# it's very complicated...i need an advice please



## monsterbabe (Sep 2, 2011)

i am in the difficult situation right now i'm 23 years old and my boyfriend is 28 years old where having a baby i'm 5 months pregnant right now. my family doesn't like my boyfriend and my family want's me to hide the baby from my boyfriend because my boyfriend is not capable of supporting me and the baby because my boyfriend has not enough money to provide us i know were not ready to have this baby but he's so much hardworking to save money for me and the baby when i born this child. my boyfriend also doesn't like my family as well because my boyfriend see how my family treated me that's why is mad at my family, he doesn't even want to talk to them and apologize to them for me having a baby with him right now that were not ready for this right now i'm live in the house of my parents and also my boyfriend he's also living with his family, i really don't know what to do to make my boyfriend and my family ok for the sake of my condition right now my pregnancy is very sensitive i need to go bed rest all the time and free from stress as always for the sake of me and the baby...my boyfriend and i really love each other but my family wants me to be far from my boyfriend what shall i do with them i need a big help in this....thank you in advance for those who will read this and give me some advice...


----------



## turnera (Jan 22, 2010)

If he's not capable of providing for you and your baby, there's not much to discuss, is there? Either he's willing to bust his butt finding work and saving money to support you...or he isn't. 

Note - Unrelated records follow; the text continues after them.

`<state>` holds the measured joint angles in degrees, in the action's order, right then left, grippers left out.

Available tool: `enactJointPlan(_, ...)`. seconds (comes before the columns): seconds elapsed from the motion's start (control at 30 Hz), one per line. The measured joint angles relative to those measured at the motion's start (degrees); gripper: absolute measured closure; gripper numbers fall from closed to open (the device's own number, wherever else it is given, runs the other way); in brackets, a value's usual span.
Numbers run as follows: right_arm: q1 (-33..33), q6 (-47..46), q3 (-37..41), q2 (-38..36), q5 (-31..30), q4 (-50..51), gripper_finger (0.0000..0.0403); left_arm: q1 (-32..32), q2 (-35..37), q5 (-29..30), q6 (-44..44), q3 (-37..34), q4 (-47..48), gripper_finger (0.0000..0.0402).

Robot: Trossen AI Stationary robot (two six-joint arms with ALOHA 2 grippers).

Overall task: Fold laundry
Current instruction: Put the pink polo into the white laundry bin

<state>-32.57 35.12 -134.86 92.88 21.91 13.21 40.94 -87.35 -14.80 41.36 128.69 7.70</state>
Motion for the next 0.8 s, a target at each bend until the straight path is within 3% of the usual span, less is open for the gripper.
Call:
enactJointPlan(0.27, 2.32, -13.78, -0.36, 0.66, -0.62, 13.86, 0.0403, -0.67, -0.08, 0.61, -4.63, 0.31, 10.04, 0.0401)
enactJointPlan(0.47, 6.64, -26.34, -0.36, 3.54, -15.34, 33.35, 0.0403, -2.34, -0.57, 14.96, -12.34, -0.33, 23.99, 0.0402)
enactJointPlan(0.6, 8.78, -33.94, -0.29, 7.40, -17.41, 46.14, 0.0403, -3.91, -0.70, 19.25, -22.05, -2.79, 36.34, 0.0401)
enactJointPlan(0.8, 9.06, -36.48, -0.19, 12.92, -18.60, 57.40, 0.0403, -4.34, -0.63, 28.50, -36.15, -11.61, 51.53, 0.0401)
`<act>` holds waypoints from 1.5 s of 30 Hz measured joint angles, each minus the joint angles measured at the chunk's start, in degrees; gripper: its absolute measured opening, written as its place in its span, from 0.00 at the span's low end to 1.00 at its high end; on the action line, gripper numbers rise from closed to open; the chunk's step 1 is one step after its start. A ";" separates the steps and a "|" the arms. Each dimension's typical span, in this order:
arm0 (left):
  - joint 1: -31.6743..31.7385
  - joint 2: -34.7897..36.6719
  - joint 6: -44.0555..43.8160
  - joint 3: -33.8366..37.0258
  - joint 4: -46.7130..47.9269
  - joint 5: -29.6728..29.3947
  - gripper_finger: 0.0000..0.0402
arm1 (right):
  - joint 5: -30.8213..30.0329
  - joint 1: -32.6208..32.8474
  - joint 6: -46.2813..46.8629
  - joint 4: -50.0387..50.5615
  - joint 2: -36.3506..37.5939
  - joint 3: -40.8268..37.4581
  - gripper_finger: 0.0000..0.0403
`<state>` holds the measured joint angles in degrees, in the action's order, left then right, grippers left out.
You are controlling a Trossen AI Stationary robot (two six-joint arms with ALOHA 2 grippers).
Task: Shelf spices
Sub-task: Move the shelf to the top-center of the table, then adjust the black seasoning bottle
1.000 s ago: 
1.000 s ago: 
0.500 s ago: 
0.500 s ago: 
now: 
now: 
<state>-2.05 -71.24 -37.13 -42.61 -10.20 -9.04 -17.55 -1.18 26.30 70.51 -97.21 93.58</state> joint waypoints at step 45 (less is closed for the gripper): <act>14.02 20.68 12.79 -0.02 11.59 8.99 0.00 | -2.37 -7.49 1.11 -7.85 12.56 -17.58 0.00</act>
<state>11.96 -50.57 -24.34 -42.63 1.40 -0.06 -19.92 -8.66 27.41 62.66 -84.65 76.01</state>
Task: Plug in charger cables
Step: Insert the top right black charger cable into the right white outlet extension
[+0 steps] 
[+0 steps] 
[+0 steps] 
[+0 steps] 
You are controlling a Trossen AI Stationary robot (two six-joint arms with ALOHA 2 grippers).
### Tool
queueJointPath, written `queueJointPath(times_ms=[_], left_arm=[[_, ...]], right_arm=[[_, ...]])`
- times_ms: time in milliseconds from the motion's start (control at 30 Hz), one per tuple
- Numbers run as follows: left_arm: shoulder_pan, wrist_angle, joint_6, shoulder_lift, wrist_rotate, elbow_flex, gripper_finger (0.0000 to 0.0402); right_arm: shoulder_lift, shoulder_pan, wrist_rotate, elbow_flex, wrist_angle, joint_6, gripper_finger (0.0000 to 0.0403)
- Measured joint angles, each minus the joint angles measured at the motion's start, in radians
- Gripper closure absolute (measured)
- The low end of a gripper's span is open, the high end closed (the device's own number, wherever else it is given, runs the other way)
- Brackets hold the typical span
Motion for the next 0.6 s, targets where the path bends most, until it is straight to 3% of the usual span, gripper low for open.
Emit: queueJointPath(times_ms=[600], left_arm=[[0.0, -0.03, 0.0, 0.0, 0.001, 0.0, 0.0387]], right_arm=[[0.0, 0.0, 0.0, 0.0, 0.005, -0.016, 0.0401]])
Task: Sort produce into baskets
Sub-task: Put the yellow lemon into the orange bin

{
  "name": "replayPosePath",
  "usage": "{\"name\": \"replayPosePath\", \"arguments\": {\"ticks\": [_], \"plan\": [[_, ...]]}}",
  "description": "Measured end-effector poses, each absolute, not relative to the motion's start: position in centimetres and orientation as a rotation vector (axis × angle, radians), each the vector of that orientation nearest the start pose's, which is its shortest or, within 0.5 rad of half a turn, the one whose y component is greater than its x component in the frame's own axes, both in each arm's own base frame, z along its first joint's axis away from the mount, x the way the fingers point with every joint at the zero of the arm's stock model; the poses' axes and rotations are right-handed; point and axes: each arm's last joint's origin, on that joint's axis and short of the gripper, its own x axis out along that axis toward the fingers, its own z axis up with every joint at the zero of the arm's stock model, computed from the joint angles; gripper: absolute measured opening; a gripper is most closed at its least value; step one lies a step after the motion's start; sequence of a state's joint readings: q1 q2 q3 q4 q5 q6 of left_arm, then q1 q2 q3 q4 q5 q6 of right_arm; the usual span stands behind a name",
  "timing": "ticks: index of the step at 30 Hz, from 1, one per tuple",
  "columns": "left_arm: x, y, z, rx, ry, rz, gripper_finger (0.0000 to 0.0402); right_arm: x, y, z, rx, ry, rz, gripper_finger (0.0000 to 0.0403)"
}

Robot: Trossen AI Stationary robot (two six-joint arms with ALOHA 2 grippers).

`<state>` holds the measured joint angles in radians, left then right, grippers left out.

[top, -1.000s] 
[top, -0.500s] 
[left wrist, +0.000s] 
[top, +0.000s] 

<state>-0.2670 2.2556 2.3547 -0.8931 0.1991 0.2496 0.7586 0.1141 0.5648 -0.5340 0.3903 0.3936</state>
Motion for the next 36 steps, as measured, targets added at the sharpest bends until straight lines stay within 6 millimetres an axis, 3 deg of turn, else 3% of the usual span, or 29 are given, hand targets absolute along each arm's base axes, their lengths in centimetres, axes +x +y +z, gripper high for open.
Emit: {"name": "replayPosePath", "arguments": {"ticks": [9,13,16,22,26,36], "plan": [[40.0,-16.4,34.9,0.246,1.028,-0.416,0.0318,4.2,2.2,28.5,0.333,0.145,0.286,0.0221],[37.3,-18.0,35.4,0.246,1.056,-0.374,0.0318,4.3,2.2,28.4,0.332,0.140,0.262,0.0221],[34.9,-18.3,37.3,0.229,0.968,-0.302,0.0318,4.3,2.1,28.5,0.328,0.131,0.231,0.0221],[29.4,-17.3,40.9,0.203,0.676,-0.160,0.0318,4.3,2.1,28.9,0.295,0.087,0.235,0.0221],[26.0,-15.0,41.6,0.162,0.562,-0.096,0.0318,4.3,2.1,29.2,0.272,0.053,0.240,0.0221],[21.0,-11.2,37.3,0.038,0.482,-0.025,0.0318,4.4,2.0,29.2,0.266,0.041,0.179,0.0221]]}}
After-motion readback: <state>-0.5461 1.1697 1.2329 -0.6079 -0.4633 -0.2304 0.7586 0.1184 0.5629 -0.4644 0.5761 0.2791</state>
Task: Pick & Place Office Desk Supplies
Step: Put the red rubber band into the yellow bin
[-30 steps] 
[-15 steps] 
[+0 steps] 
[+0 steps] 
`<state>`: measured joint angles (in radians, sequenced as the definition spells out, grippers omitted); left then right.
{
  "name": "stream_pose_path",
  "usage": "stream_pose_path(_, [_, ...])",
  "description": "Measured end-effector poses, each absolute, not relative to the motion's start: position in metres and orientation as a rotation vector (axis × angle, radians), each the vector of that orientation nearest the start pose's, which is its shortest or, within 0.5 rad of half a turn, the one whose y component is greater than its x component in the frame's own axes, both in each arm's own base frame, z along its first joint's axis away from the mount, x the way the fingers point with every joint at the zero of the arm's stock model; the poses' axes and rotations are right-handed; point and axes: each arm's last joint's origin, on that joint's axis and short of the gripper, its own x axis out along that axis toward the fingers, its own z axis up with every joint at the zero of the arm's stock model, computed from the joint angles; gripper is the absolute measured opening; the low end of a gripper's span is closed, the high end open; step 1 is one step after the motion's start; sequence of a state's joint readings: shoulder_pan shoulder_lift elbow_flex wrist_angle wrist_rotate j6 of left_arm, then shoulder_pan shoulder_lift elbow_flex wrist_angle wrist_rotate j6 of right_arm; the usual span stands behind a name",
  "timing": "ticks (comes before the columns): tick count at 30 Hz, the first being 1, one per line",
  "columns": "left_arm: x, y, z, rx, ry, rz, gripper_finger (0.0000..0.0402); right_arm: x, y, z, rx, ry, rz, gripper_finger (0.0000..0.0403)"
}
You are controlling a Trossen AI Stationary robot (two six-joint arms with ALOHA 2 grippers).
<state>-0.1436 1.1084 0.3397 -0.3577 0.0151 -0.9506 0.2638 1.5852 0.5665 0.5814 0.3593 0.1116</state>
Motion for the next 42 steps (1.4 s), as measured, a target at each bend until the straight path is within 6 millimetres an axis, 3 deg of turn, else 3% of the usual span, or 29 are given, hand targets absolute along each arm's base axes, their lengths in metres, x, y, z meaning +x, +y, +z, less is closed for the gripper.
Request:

If he isn't, then you are choosing your own wants and needs over that of your baby.

Tell him to come back when he's ready to be a responsible father and partner. If you stay with him now, he'll have no reason to grow up.


----------



## smartyblue (Jun 22, 2011)

You need your family and you need your boyfriend. Write your family members a letter about how you feel. Tell them you need the support of the man you love and them. Ask your boyfriend to write your family a letter also, telling them how much he loves you and will support the baby. Perhaps you two can win over your family. Or tell your family if they don't make your life less stressful, you will move in with his family.

Good luck.


----------